• **WHAT TO WORK ON**:
Whenever the string "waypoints" appears in a line of the listing below, that line counts. Say how many lines count, and give nothing else.
===============
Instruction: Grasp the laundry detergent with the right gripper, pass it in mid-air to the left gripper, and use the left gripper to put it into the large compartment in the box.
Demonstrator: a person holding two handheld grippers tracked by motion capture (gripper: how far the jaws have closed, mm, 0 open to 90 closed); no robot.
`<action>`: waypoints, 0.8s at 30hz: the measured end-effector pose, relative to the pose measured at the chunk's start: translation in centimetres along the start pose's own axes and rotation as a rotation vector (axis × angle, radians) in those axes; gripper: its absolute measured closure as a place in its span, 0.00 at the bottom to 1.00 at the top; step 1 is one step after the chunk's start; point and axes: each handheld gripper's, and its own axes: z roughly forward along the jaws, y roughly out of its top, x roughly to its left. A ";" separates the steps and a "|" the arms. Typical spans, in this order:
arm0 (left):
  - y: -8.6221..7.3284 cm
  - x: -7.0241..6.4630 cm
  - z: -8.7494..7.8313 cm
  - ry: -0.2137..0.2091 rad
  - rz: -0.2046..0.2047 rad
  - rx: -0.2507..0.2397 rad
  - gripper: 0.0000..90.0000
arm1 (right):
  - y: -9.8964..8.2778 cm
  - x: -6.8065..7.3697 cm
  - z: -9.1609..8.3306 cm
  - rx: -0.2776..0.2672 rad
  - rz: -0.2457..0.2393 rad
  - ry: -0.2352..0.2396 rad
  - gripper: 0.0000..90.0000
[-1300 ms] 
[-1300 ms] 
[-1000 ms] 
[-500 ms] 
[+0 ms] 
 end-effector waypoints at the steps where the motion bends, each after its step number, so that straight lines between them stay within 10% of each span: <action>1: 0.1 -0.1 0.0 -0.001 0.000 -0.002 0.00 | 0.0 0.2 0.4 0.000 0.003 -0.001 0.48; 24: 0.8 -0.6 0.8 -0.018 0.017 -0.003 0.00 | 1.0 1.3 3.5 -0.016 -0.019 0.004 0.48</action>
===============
• **ANSWER**:
2